> **What is expected**:
Could you return every line of the records below that contains the word "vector"?

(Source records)
+++

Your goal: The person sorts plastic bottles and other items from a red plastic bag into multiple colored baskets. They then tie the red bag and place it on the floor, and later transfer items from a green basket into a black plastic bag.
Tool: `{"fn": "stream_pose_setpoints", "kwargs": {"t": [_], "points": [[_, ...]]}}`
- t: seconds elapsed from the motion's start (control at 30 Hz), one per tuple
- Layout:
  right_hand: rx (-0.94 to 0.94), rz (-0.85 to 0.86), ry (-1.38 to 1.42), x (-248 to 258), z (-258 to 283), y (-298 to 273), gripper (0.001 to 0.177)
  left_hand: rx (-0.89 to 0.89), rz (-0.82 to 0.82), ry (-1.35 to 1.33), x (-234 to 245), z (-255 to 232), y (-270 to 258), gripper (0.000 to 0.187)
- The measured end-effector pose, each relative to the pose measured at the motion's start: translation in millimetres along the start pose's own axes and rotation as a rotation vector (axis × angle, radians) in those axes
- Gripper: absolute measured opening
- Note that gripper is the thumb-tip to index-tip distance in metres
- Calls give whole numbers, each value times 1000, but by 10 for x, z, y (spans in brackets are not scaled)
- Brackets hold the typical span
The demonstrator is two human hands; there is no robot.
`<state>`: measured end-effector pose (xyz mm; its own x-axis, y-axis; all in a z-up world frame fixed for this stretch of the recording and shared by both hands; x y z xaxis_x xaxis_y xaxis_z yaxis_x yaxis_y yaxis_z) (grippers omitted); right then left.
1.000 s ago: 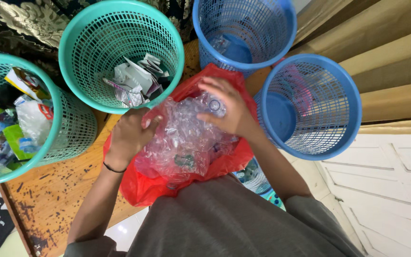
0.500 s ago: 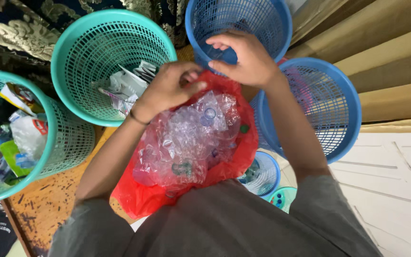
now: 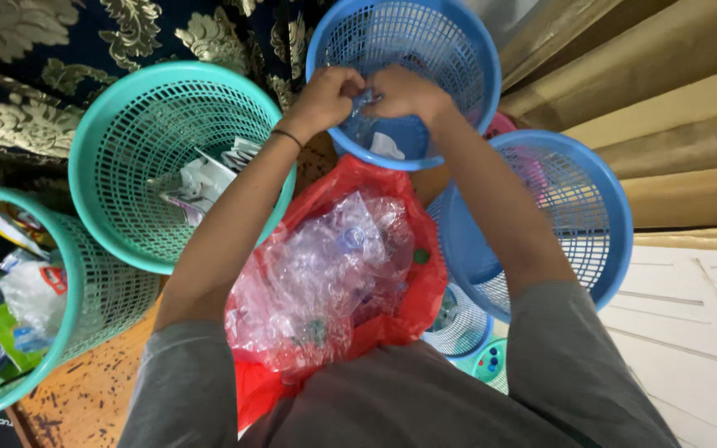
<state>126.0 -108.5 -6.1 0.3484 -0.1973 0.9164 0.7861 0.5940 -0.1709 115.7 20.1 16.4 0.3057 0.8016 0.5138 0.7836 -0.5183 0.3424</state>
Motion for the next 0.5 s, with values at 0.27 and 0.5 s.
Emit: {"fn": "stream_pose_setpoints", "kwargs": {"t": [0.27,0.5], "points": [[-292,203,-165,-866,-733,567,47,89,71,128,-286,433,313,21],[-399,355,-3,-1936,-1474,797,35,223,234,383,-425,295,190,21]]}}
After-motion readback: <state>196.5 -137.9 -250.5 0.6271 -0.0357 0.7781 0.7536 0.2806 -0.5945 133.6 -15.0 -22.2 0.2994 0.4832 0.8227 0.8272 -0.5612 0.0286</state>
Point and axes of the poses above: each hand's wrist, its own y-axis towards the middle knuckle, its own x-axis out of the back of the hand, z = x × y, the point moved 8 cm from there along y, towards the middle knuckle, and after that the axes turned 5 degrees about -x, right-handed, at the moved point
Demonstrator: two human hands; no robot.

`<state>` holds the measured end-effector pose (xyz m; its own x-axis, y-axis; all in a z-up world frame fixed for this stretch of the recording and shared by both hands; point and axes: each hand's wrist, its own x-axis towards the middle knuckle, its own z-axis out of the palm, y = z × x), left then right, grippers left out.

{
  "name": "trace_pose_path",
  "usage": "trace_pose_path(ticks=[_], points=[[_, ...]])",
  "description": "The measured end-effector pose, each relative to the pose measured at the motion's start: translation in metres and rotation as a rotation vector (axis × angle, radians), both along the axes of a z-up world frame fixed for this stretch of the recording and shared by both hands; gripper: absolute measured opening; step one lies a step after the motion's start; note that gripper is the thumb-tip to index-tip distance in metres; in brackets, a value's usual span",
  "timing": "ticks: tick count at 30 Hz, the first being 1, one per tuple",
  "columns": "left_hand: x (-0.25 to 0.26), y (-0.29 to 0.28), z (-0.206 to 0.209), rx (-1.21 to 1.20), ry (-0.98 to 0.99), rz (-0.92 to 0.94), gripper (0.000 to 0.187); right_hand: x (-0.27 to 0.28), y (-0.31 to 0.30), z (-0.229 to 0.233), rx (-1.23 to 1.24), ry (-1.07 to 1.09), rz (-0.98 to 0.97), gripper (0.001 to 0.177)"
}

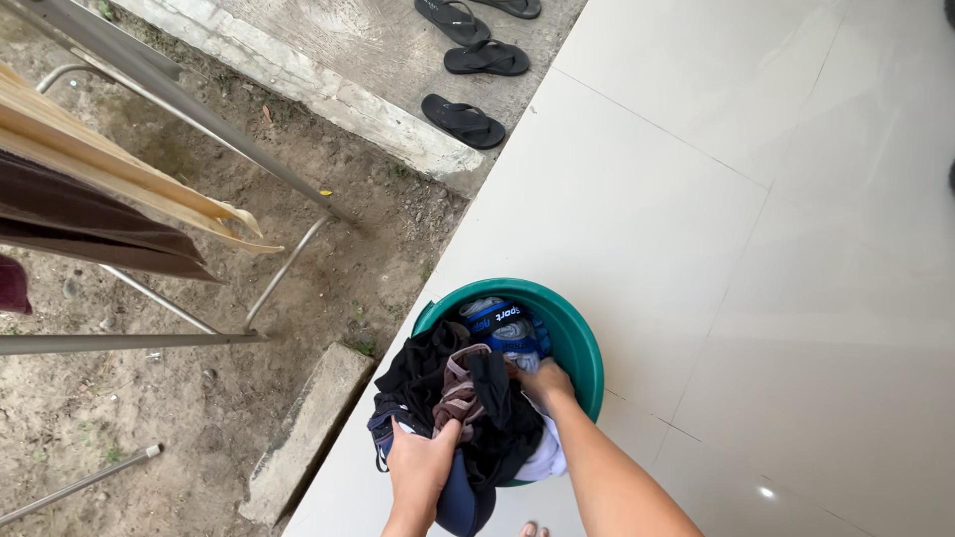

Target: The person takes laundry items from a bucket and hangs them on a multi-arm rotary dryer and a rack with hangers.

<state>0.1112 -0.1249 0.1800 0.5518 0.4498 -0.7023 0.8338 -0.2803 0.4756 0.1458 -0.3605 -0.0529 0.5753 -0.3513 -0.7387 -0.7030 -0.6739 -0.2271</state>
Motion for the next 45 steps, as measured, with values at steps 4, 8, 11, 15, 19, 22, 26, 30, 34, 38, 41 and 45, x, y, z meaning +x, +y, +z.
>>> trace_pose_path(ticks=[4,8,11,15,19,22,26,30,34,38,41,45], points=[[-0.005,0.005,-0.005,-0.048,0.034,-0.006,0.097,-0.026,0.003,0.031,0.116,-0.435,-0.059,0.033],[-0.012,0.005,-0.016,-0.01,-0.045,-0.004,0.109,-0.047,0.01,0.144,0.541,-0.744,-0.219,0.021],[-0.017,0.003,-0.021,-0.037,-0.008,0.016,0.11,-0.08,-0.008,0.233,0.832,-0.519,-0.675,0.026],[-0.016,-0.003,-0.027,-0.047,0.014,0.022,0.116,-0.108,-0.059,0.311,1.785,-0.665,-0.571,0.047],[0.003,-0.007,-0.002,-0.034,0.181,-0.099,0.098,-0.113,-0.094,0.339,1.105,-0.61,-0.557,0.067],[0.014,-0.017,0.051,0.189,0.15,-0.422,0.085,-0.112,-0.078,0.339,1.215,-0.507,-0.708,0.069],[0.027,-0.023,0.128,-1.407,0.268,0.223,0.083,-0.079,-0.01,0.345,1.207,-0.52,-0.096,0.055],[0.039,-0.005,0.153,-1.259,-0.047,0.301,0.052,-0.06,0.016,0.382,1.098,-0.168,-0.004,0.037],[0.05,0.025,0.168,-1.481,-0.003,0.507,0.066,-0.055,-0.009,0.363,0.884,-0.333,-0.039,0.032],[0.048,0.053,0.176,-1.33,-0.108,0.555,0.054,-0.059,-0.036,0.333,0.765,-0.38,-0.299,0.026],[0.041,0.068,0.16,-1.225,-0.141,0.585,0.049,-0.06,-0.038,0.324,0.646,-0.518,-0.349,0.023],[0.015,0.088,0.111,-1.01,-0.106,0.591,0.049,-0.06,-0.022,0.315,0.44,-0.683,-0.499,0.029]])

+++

> **Solution for this task**:
- The measured end-effector pose, each relative to the pose measured at the motion's start: translation in millimetres along the start pose's own axes and rotation as a rotation vector (axis × angle, radians) in those axes
  "description": "The measured end-effector pose, each relative to the pose measured at the motion's start: translation in metres and rotation as a rotation vector (axis × angle, radians), both along the axes of a z-up world frame fixed for this stretch of the recording and shared by both hands; gripper: absolute measured opening; step one lies a step after the motion's start; note that gripper is the thumb-tip to index-tip distance in metres; in brackets, a value's usual span",

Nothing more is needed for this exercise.